Umberto Mazzantini – El día que murió Berlinguer

Cuando murió Enrico Berlinguer lloré, pero ahora, al pensarlo, Berlinguer murió en el año más importante de mi vida, mientras me preparaba para casarme con Marianne, al comienzo de un verano que se encierra entre ese recuerdo de lágrimas y la felicidad. . Hace 40 años.

Berlinguer murió con toda una población acompañándolo hacia una otra vida en la que no creía, con las mujeres en la iglesia rezando por el líder comunista, con los hombres frente a la sección y el tablón de anuncios del Partido Comunista Marinese leyendo l’Unità que informado paso a paso de la agonía de aquel hombre pequeño, frágil como un pájaro, que fue capaz de hacer volar a millones de personas hacia la esperanza de un futuro mejor.

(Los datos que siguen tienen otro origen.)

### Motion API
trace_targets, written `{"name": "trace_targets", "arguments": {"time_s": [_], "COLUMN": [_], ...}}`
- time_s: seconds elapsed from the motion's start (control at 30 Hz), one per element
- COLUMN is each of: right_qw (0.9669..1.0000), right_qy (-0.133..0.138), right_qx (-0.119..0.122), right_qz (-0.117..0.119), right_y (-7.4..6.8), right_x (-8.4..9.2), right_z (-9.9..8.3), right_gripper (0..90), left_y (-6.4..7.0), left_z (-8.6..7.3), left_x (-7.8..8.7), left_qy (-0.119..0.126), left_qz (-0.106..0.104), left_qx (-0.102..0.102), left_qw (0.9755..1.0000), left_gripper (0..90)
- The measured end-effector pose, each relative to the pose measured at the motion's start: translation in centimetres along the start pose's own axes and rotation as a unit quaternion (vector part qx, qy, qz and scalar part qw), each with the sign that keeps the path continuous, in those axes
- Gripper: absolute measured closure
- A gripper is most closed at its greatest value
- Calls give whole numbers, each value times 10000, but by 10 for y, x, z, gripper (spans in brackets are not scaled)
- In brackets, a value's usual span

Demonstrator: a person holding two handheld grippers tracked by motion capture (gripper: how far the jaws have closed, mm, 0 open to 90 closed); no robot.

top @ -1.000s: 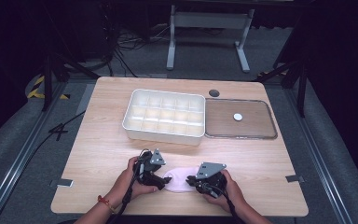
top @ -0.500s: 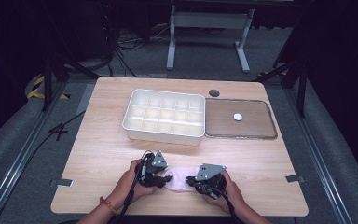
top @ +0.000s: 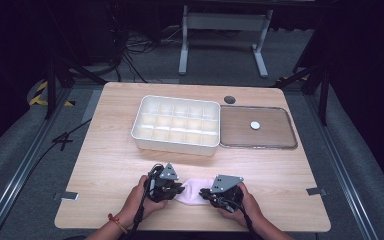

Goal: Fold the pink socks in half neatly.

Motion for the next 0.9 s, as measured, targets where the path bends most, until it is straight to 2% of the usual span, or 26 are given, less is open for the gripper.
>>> {"name": "trace_targets", "arguments": {"time_s": [0.2,0.3,0.37,0.47,0.5,0.57,0.6,0.73,0.8,0.9], "right_qw": [9999,9999,9998,9998,9998,9998,9997,9997,9997,9997], "right_qy": [79,80,81,62,48,31,23,13,-1,2], "right_qx": [-74,-124,-157,-137,-153,-130,-149,-154,-119,-127], "right_qz": [11,14,46,111,135,154,170,201,206,210], "right_y": [2,3,4,6,7,8,8,10,10,11], "right_x": [-3,-4,-7,-13,-15,-16,-18,-24,-27,-31], "right_z": [2,4,7,12,14,16,17,23,26,30], "right_gripper": [844,844,846,847,847,847,847,847,847,847], "left_y": [1,1,-1,-5,-7,-9,-9,-8,-10,-11], "left_z": [8,11,13,15,16,16,17,21,20,20], "left_x": [7,9,11,15,16,16,16,16,16,16], "left_qy": [229,317,369,479,518,503,541,640,596,585], "left_qz": [-11,0,43,48,49,119,96,63,106,136], "left_qx": [11,106,2,133,108,107,164,188,86,130], "left_qw": [9997,9994,9993,9988,9986,9986,9984,9978,9981,9981], "left_gripper": [825,823,823,823,823,823,823,822,822,820]}}
Point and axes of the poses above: each handheld gripper's, and its own axes: x roughly backward along the jaws, z roughly out of its top, y roughly to its right, the point moved 10 cm from there along -x, roughly forward along the jaws, and after that the axes turned 14 degrees about z, right-handed, at the moved point
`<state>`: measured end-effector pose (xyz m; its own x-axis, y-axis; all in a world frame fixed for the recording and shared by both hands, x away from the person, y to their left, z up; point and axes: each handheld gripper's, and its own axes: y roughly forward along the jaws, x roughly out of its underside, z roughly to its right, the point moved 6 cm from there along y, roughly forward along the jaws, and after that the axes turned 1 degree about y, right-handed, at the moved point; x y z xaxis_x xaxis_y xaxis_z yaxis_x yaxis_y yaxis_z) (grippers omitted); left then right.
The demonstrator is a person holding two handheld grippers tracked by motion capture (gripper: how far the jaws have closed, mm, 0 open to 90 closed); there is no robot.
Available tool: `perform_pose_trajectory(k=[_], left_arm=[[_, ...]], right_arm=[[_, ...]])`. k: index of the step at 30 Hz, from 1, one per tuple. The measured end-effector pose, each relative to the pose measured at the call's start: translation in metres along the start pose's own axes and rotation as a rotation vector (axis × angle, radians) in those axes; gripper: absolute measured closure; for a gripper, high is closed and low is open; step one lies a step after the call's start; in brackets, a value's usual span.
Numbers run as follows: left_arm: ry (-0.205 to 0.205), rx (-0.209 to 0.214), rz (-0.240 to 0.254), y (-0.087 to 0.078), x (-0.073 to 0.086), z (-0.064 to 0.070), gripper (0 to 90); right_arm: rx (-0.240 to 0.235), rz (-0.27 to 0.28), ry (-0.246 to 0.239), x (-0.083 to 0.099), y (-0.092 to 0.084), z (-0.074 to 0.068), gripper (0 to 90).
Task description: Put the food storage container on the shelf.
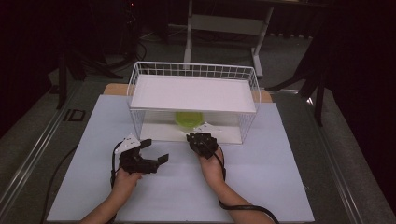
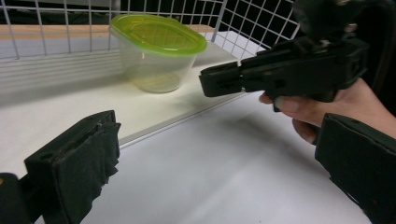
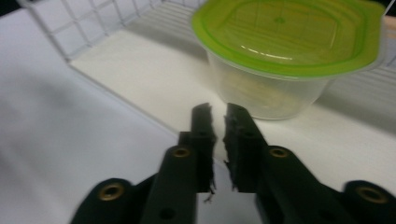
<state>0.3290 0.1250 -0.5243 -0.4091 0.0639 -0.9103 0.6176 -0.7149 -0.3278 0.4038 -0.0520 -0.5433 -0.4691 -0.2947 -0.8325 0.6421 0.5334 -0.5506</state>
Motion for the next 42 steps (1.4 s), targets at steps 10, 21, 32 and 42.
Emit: perform_pose_trajectory(k=[10, 21, 32, 42], left_arm=[[0.047, 0.004, -0.011, -0.013, 0.001, 0.007, 0.8], [0.061, 0.008, -0.019, -0.033, 0.007, 0.016, 0.8], [0.052, 0.016, -0.035, -0.046, 0.017, 0.017, 0.8], [0.06, 0.02, -0.019, -0.052, 0.013, 0.017, 0.8]], right_arm=[[-0.022, 0.045, 0.001, 0.002, -0.037, 0.0, 31.0], [-0.112, 0.067, -0.012, 0.02, -0.071, -0.002, 16.6], [-0.114, 0.017, -0.072, 0.046, -0.092, 0.0, 15.7], [-0.116, 0.036, -0.093, 0.052, -0.13, 0.009, 15.9]])
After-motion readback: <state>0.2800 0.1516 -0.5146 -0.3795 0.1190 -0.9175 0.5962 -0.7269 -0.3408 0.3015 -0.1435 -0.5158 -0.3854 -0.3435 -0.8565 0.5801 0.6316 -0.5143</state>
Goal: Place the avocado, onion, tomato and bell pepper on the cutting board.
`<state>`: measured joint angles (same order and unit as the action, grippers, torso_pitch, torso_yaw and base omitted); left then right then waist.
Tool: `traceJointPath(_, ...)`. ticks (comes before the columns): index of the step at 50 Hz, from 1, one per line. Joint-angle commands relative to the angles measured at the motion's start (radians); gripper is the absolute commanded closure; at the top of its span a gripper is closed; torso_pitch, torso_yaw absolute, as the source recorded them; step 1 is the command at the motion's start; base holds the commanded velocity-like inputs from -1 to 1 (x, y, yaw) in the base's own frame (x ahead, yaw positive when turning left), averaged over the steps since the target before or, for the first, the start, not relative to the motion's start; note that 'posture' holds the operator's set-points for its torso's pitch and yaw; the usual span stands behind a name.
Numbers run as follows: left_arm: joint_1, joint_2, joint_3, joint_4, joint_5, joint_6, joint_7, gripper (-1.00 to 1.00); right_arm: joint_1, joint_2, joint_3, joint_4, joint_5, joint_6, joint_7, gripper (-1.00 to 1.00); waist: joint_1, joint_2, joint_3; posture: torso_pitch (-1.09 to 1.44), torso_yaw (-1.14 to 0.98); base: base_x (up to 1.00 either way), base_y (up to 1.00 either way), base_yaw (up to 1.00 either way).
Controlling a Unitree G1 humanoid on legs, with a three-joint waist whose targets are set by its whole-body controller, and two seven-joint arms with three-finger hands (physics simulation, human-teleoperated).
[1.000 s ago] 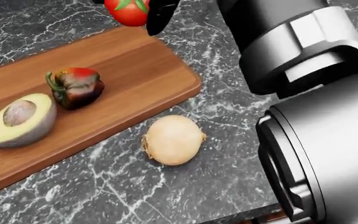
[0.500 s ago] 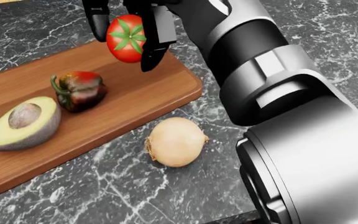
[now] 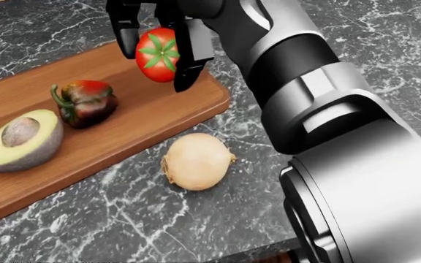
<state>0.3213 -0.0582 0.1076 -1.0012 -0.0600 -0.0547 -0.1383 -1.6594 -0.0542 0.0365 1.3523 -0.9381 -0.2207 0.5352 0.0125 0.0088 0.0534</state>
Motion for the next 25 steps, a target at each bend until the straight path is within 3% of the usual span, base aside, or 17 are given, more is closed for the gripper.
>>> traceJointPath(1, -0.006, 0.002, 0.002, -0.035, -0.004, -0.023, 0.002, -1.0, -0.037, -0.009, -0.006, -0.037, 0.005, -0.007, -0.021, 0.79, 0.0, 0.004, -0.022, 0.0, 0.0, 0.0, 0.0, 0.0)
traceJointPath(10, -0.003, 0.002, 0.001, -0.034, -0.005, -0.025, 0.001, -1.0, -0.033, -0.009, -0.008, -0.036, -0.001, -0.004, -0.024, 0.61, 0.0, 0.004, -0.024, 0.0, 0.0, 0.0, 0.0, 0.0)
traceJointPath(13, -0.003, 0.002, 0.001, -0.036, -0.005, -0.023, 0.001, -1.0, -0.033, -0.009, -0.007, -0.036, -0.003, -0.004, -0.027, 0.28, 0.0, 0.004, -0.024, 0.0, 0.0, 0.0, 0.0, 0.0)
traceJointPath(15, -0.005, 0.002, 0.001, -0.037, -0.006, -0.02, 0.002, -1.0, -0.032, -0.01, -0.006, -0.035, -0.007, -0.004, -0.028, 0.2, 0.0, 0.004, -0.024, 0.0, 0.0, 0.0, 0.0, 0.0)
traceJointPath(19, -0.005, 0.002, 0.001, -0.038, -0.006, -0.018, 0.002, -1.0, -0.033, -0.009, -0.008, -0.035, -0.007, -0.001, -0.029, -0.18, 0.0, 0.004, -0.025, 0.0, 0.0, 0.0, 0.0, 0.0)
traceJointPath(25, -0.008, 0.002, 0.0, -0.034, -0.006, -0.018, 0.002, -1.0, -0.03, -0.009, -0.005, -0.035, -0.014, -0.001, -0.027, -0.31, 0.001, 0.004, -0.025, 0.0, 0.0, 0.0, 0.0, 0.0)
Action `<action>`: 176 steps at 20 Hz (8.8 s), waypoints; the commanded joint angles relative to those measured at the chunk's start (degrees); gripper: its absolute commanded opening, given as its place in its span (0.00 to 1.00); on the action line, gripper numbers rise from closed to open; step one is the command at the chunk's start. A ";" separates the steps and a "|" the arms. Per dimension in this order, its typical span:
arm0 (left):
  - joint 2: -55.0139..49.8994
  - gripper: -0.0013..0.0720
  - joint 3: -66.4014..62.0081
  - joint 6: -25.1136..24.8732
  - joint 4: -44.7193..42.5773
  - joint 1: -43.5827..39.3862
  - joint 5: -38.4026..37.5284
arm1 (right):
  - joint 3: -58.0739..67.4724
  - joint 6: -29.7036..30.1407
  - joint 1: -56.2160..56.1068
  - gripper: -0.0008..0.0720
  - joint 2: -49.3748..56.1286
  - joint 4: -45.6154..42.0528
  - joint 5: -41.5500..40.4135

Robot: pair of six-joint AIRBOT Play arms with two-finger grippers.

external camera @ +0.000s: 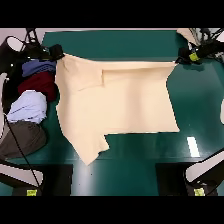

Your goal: Fold the shirts.

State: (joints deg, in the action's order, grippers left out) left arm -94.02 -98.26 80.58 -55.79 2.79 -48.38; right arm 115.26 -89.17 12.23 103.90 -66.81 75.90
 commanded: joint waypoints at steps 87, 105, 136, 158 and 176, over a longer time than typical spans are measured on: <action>28.44 0.05 41.11 -0.31 -7.02 -8.04 -8.09 | -48.52 -1.92 -7.41 0.04 -29.79 -10.67 -4.44; 20.92 0.05 33.66 -0.11 3.39 -9.51 -5.81 | -47.45 19.69 17.44 0.88 -14.67 12.20 3.61; -13.55 0.05 7.19 6.49 3.26 -34.53 -1.81 | -20.61 9.40 -15.87 0.04 -29.42 23.87 5.70; 17.75 0.05 0.63 4.42 -16.31 -4.48 -16.72 | -16.26 6.99 -53.70 0.04 -17.22 28.20 -26.38; 24.55 0.05 0.59 2.93 -10.27 2.54 -20.41 | -44.74 7.48 -23.96 0.96 -17.79 17.42 -14.16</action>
State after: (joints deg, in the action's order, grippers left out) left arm -69.54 -97.60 83.59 -68.77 5.26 -69.06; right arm 76.77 -83.05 -20.43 85.30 -52.42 55.66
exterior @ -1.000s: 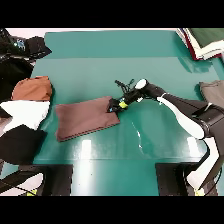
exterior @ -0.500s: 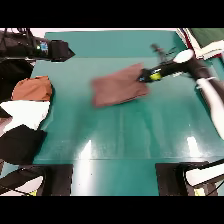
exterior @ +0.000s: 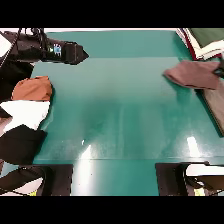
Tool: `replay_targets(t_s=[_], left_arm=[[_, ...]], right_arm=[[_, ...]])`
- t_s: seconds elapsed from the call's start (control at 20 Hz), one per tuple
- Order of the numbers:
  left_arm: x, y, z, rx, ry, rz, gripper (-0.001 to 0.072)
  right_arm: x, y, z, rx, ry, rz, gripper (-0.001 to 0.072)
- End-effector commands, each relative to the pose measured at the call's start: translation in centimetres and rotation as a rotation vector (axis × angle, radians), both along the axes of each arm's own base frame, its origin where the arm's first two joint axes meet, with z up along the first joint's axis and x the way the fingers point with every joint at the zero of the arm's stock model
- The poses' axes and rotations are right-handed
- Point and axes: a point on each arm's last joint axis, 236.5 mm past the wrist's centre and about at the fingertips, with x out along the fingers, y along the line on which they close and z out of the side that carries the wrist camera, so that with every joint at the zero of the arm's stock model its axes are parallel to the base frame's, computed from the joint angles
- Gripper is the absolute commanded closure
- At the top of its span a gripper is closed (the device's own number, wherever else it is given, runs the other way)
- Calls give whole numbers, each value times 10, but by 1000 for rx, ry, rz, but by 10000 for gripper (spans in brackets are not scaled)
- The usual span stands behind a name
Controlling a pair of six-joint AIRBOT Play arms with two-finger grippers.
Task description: Fold the shirts.
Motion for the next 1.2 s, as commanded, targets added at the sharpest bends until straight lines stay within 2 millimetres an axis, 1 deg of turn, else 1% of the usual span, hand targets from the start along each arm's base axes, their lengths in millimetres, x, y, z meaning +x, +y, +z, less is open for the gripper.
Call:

Cuando Berlinguer murió, muchos se preguntaron por qué los comunistas lloraban y los comunistas pensaban que lloraban por Berlinguer y en cambio nosotros llorábamos aterrorizados por nosotros mismos, por nuestro futuro y por el de Italia. Lo vimos entre el velo de las lágrimas, como una premonición que se convierte en certeza.

Sabíamos sin saberlo que éramos como el abejorro que vuela aunque no pueda y que ese hombrecito bondadoso e inflexible que desafiaba a la Unión Soviética y hablaba entre risas con los albañiles, ese ladrón tomado en brazos por Benigni. ese tipo gentil, gentil que hablaba frente a millones de personas sobre la vida y el futuro, eran las alas zumbadoras del abejorro, las que nos mantenían en pie aunque fuera imposible.

Lloramos nuestro futuro, sabíamos que después de eso ya nada sería igual que antes, que regresaba ese hombre riguroso que hablaba un italiano refinado con un indudable acento sardo, ese intelectual que alineaba nuestros pensamientos proletarios, los ordenaba y nos los entregaba. , ya no estaba allí.

Lloramos, millones de nosotros lloramos en el funeral más grande de la historia italiana, un ataúd en un mar rojo. Lo lloramos frente al televisor como si estuviéramos en esa marea roja. Lo lloramos con un presidente partidista, como si fuera un hijo, aunque podría haber habido -y en cierto modo hubo- un padre.

Lo lloramos y luego las lágrimas se secaron como esa marea, y muchos se dejaron llevar por la resaca de esa marea, hasta el punto de olvidar las lágrimas, hasta el punto de negar las banderas rojas.

Ese hombrecito que murió mientras nos invitaba a trabajar y luchar por última vez fue nuestra esperanza, el espejo en el que mirarnos con cariño y orgullo. Ahora, a veces, lo único que queda es arrepentimiento y un poco de vergüenza por lo que pudo haber sido, por la generosidad y el perdón que no nos dimos, por las lágrimas que no nos secamos, por las palabras que no nos dijimos y por las demasiadas palabras definitivas que nos dijimos, por el desperdicio de un cuento popular olvidado.